Women Garbage Collectors, a New Product of Tehran’s Social Harms! / A Woman Garbage Collector: “The Municipality Won’t Let Us Work During the Day”

Vaqaye Ettefaqiyeh newspaper wrote: The pungent smell of garbage emanating from the abandoned house makes the woman pull the black cloth around her neck closer to her mouth so the stench doesn’t make her sick
After some haggling, she hands the garbage bag to the scrap dealer and waits for her payment. The loud voice of an old scrap collector echoes through the alley: “Do you want goods or money?”.
I’m not an addict, I’m just earning my living, give me the money… This is Darvazeqar; the throbbing heart of Tehran’s social harms. No passerby crosses this area in the evening. Darkness is a terrifying characteristic of many streets in this district. It seems light is not meant to expose the naked face of reality to you.

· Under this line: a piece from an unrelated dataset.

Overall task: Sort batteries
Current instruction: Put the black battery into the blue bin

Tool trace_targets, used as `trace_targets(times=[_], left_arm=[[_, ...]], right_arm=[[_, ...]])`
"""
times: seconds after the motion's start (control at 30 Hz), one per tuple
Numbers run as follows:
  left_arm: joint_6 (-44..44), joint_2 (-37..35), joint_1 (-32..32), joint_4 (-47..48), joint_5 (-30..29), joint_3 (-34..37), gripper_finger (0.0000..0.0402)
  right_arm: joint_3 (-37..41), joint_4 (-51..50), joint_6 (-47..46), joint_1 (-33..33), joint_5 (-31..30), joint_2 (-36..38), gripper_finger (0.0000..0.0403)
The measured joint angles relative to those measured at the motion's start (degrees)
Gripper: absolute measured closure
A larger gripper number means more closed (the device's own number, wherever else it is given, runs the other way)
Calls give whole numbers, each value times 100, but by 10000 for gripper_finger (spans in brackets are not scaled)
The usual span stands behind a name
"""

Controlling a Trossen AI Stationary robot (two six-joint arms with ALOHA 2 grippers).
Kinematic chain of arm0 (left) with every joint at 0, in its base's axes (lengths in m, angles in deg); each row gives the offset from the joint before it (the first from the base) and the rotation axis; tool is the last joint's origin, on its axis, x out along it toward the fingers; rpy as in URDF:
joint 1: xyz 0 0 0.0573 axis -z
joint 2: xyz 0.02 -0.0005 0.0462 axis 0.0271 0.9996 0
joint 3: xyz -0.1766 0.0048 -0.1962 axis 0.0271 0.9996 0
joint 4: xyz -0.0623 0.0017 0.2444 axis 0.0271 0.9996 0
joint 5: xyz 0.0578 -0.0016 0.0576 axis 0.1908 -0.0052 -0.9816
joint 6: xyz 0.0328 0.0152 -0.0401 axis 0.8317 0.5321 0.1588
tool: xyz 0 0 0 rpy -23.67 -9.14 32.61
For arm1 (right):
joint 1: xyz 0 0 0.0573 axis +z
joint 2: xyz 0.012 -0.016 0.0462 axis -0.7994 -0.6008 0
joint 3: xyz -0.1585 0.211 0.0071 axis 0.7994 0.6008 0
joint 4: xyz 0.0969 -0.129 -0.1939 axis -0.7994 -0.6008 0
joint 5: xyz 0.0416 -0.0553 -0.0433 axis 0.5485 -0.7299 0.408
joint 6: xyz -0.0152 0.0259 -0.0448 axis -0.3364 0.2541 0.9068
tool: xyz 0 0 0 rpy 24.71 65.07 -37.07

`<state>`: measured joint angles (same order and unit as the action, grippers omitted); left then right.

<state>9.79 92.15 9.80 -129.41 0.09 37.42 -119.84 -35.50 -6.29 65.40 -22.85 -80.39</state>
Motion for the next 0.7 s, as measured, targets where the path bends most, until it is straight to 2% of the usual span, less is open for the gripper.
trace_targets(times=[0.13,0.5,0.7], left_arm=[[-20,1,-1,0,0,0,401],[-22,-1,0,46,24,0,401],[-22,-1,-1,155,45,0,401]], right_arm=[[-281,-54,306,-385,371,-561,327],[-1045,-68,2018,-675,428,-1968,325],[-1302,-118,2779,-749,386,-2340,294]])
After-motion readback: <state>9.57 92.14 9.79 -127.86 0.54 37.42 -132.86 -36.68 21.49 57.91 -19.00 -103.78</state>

If it weren’t for the sounds of celebration and joy of the homeless who gather around each other in the late night, singing and dancing, you wouldn’t hear any sound from this area at all. Beyond the circles of 20 to 30 people using drugs on the sidewalk edges, in the back alleys you encounter people searching for their bread in garbage cans. Sometimes if you look carefully, a woman pulls her head out of a garbage can and steals a glance away from you. Local residents say that in recent years the number of women garbage collectors has increased more than before. Unemployment, poverty, and addiction are the main reasons for the increase in the number of women garbage collectors in the southern areas of Tehran. If civic rights for the middle and upper classes are defined with slogans such as gender justice, the right to access work and equal wages, the right to enjoy personal freedoms and anything like that, here poverty is distributed among everyone without any gender distinction.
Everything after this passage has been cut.